# What to produce
Which lines below mention "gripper"? Pick each one out.

# Dataset extract

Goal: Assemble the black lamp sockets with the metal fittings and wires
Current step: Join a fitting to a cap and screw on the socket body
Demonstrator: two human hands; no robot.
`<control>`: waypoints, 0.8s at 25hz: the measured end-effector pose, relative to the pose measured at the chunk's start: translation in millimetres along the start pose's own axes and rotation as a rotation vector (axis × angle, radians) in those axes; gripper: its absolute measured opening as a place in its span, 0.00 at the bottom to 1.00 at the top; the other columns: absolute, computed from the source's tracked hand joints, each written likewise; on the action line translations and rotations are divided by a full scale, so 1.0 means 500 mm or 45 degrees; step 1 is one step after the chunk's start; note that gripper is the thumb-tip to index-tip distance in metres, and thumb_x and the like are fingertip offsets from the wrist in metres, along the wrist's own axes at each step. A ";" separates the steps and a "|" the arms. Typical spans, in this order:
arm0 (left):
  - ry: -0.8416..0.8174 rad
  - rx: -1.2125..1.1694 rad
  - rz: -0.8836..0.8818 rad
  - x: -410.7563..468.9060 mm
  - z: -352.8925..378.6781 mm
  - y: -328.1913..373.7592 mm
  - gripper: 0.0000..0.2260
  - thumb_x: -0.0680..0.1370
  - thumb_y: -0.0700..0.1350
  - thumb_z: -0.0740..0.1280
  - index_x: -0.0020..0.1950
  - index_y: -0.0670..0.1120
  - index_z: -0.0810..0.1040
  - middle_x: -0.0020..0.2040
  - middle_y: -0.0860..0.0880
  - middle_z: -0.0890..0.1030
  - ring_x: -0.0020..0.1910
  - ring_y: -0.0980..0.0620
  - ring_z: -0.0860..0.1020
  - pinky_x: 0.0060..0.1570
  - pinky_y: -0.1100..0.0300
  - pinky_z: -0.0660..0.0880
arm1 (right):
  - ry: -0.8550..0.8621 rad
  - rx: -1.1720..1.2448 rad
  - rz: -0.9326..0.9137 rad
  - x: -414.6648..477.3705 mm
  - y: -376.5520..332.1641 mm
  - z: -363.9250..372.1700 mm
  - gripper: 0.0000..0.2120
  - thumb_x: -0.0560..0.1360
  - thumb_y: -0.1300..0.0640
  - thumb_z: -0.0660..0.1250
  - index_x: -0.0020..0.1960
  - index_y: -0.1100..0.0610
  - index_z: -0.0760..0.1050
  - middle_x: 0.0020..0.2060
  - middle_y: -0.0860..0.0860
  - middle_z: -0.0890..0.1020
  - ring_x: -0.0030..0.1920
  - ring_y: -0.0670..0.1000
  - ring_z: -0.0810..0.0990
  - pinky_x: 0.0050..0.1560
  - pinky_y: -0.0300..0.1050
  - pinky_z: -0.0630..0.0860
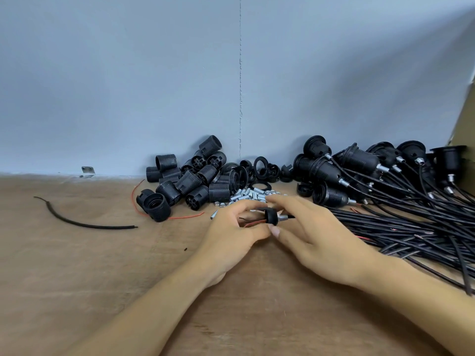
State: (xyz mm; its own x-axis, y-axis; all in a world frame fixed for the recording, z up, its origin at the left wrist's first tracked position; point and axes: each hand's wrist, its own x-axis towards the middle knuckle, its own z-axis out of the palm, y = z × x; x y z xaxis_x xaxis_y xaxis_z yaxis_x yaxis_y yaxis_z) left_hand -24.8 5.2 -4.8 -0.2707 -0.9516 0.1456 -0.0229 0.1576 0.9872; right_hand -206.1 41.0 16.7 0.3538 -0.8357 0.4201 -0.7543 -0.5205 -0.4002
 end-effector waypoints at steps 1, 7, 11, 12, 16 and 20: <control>0.001 -0.031 0.008 0.002 0.000 0.000 0.17 0.71 0.35 0.76 0.55 0.52 0.85 0.47 0.51 0.88 0.44 0.58 0.84 0.44 0.64 0.76 | 0.021 0.024 -0.039 0.001 0.004 0.008 0.21 0.81 0.51 0.65 0.72 0.46 0.68 0.63 0.43 0.76 0.65 0.42 0.72 0.67 0.42 0.68; 0.057 0.120 0.110 0.004 0.005 -0.009 0.20 0.70 0.35 0.75 0.57 0.54 0.81 0.47 0.54 0.87 0.45 0.58 0.83 0.47 0.64 0.78 | 0.128 0.134 0.054 0.006 0.013 0.039 0.18 0.82 0.52 0.62 0.71 0.44 0.71 0.59 0.42 0.78 0.62 0.41 0.74 0.63 0.37 0.69; 0.101 0.653 0.246 0.008 -0.003 -0.014 0.26 0.69 0.50 0.77 0.65 0.58 0.76 0.56 0.61 0.80 0.49 0.64 0.75 0.54 0.69 0.71 | 0.170 0.081 0.137 0.007 0.022 0.044 0.17 0.82 0.56 0.63 0.70 0.47 0.73 0.58 0.45 0.77 0.61 0.43 0.74 0.62 0.33 0.67; 0.112 0.774 0.280 0.009 -0.008 -0.013 0.27 0.68 0.56 0.75 0.66 0.59 0.74 0.57 0.64 0.77 0.51 0.66 0.72 0.55 0.70 0.68 | 0.167 0.079 0.158 0.007 0.023 0.044 0.17 0.82 0.56 0.63 0.70 0.47 0.74 0.59 0.45 0.76 0.61 0.43 0.73 0.62 0.35 0.68; 0.254 0.965 0.307 0.021 -0.035 -0.018 0.26 0.72 0.67 0.64 0.66 0.58 0.77 0.61 0.63 0.73 0.62 0.59 0.68 0.62 0.61 0.64 | 0.141 0.007 0.173 0.006 0.024 0.048 0.18 0.82 0.56 0.62 0.71 0.47 0.72 0.59 0.46 0.75 0.62 0.45 0.73 0.62 0.37 0.68; 0.450 1.497 0.484 0.038 -0.069 -0.026 0.15 0.83 0.54 0.60 0.66 0.52 0.79 0.75 0.53 0.70 0.72 0.50 0.60 0.63 0.54 0.54 | 0.097 -0.027 0.189 0.003 0.024 0.048 0.18 0.82 0.54 0.61 0.71 0.45 0.72 0.60 0.44 0.73 0.62 0.46 0.72 0.65 0.39 0.66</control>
State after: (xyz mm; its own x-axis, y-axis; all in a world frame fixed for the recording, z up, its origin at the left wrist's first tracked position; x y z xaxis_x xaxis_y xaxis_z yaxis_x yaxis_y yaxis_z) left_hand 3.6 -24.1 -12.5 -0.1827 -0.7852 0.5917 -0.8809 0.3980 0.2561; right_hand -201.2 29.4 -7.2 0.1953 -0.8871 0.4183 -0.8069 -0.3878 -0.4456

# Answer box
`<control>`: waypoints, 0.8s at 25hz: the measured end-effector pose, relative to the pose measured at the chunk's start: translation in millimetres along the start pose's own axes and rotation as a rotation vector (axis × angle, radians) in those axes; gripper: its absolute measured opening as a place in its span, 0.00 at the bottom to 1.00 at the top; the other columns: absolute, computed from the source's tracked hand joints, each written likewise; on the action line translations and rotations are divided by a full scale, so 1.0 means 500 mm or 45 degrees; step 1 is one step after the chunk's start; note that gripper is the thumb-tip to index-tip distance in metres, and thumb_x and the like are fingertip offsets from the wrist in metres, along the wrist's own axes at each step. A ";" separates the steps and a "|" the arms. Typical spans, in this order:
  - gripper: 0.0000..0.2260
  - gripper: 0.0000..0.2120

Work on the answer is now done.